- _WORK ORDER_: Begin at the first line below and copy each line exactly, ending with the line where "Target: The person" appears.

INFORMATION SHOWN START

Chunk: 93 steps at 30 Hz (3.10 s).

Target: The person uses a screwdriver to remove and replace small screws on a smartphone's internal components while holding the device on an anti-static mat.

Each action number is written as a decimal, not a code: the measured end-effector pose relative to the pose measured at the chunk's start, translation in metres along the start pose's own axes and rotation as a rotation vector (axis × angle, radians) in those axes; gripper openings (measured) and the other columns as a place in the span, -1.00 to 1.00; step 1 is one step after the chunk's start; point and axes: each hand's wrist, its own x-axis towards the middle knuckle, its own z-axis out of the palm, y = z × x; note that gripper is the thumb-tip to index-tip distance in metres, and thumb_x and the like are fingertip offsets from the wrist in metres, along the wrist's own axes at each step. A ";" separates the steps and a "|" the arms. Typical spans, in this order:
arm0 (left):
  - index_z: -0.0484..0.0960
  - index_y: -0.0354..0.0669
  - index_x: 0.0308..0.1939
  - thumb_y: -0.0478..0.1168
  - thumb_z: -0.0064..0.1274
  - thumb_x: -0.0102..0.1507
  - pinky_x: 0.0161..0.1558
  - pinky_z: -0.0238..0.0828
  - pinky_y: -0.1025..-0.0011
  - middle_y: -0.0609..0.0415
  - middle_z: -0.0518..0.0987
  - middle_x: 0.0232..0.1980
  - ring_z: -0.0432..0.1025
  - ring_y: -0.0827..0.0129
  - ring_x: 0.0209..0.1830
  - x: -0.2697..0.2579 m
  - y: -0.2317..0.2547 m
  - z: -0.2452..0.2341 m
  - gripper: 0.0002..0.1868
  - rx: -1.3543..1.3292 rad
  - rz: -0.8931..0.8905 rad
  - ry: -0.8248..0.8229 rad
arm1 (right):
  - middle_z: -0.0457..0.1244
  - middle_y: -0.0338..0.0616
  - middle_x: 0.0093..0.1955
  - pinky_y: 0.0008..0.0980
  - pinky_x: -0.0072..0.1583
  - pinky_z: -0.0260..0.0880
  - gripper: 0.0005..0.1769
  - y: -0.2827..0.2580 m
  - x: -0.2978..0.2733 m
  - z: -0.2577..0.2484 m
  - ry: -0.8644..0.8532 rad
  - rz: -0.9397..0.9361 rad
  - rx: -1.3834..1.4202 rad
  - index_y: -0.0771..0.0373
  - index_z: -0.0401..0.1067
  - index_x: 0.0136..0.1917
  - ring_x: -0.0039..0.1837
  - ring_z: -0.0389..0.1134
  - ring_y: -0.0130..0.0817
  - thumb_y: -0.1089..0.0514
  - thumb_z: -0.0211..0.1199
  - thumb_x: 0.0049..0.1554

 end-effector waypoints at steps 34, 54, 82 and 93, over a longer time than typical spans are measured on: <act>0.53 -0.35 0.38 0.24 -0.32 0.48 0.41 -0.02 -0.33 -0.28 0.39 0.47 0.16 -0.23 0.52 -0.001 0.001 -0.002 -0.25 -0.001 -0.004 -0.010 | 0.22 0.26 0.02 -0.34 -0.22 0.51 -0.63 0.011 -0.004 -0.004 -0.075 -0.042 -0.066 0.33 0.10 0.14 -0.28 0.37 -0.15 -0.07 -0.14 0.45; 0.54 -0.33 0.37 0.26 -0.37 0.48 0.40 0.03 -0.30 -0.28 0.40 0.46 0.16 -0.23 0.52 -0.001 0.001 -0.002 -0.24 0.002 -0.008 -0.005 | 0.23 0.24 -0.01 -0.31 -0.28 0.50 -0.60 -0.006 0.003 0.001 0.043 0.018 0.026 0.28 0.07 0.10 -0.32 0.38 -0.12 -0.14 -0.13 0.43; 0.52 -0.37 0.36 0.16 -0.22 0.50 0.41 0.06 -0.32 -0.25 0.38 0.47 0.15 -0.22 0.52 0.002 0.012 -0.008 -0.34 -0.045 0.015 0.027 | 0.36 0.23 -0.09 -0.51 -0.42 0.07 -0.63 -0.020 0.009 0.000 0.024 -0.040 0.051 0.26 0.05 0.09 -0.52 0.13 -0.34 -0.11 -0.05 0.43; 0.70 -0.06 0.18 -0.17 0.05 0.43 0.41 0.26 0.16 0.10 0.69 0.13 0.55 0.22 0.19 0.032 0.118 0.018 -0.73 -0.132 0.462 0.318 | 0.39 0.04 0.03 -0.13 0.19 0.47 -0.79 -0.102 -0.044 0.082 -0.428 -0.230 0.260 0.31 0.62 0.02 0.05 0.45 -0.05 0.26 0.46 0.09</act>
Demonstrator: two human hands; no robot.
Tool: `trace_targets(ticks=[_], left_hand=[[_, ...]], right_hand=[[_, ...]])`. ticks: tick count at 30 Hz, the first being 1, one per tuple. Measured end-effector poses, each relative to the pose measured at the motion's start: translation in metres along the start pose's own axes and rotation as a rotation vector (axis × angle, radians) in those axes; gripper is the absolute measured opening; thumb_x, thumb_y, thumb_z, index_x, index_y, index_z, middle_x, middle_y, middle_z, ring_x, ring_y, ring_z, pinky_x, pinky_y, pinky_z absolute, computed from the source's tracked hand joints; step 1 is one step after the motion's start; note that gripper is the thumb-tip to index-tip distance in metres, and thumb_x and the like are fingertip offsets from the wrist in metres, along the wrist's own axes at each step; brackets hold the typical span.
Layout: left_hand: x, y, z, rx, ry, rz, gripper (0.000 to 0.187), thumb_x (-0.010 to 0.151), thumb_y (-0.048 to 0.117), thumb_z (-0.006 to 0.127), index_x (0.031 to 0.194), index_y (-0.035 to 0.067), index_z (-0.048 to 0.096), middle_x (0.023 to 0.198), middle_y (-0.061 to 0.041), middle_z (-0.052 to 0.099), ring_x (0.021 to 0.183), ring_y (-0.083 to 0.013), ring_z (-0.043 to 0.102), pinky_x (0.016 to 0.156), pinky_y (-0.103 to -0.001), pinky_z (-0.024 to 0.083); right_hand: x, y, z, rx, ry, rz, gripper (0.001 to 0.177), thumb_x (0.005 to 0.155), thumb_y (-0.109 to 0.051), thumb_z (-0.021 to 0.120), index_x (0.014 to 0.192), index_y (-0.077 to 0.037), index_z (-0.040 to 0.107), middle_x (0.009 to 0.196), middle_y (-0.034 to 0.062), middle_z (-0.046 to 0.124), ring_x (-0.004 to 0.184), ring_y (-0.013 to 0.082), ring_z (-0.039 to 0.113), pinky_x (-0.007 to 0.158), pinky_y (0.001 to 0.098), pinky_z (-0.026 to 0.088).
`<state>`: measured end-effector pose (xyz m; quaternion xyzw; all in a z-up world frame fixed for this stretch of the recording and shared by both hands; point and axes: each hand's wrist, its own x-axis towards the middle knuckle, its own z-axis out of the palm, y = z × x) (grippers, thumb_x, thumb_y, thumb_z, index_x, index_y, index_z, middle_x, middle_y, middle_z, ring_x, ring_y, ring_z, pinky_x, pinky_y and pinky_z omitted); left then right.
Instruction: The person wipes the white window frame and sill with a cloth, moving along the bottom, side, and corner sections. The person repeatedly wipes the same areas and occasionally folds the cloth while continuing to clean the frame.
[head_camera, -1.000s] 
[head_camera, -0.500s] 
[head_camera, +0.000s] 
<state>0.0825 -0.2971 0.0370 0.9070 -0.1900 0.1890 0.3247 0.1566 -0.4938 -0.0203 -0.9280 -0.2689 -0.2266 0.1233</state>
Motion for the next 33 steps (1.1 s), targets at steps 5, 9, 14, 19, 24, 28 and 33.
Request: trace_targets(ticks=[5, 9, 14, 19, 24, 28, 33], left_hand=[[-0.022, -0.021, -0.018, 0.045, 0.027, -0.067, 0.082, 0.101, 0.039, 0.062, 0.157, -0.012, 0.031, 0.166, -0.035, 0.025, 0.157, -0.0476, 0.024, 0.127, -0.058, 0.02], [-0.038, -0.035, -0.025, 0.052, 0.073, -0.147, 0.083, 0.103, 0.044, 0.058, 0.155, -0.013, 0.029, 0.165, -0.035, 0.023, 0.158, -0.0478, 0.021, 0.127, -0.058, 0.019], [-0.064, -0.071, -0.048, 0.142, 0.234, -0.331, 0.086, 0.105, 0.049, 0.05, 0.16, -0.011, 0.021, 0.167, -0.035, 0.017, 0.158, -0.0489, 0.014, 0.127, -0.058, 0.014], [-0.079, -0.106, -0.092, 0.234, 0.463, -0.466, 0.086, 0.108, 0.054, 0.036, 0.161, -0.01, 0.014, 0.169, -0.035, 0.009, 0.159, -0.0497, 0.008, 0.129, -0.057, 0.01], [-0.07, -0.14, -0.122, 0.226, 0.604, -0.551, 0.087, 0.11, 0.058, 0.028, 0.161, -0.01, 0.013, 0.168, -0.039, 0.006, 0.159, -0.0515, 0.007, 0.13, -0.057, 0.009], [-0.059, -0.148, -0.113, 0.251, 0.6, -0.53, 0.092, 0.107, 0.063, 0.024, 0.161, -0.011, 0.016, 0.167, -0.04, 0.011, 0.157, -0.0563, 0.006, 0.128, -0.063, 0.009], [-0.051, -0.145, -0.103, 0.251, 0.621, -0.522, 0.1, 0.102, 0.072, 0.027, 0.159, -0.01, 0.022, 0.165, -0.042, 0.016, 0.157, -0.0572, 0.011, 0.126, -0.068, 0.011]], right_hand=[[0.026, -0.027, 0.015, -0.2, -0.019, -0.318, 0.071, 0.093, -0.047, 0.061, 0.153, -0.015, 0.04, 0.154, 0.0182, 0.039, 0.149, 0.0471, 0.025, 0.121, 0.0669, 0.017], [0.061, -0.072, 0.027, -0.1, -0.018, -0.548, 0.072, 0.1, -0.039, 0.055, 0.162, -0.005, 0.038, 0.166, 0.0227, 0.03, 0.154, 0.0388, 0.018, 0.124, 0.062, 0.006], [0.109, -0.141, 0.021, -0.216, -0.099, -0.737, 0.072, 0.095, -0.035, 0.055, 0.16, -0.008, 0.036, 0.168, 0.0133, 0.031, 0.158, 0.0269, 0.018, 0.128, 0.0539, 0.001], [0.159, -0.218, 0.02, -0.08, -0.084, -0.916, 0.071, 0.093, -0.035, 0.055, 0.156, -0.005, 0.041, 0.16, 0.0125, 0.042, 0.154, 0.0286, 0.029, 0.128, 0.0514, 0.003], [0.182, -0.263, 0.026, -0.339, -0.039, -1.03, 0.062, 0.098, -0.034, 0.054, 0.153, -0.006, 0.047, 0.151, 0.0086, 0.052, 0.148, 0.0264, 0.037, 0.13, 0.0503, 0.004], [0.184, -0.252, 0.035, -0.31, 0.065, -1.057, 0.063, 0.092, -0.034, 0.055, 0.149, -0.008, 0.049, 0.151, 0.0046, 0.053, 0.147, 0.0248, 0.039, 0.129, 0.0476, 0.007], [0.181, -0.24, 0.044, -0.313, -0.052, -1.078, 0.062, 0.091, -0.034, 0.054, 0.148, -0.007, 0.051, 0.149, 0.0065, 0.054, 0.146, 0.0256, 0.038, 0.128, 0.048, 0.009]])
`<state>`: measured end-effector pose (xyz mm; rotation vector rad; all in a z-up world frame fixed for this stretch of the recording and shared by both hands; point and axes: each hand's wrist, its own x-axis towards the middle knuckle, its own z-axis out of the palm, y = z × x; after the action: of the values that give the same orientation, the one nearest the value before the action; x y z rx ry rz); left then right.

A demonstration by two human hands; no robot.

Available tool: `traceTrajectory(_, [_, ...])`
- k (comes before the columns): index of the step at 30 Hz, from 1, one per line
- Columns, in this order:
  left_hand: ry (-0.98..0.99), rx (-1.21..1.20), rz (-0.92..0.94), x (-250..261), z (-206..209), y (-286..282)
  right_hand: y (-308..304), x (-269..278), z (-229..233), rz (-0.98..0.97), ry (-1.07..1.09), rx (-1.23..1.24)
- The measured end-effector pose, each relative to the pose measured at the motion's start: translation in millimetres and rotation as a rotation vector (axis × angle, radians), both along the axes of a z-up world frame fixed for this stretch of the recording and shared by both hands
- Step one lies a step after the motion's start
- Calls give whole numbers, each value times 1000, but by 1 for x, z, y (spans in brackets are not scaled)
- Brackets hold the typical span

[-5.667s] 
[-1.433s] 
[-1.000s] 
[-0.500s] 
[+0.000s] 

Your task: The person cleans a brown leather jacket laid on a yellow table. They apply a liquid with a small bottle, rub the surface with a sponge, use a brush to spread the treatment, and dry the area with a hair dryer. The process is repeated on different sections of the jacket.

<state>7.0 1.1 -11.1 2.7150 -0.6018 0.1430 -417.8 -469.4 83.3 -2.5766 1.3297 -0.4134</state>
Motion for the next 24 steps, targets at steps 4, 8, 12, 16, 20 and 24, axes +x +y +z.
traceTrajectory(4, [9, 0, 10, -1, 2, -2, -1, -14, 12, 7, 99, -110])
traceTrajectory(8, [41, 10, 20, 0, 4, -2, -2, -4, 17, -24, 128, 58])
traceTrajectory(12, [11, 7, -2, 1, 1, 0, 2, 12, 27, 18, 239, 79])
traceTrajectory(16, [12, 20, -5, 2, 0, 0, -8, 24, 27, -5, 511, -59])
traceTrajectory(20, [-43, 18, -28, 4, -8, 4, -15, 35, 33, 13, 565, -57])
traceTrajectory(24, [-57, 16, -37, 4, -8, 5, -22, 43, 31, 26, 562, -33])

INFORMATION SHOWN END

- _REPLY TO THE EXERCISE_:
Chunk: 93 steps at 30 Hz (3.10 s).

Target: The person uses a screwdriver to remove and replace small screws on a smartphone's internal components while holding the device on an anti-static mat.

That was the complete answer.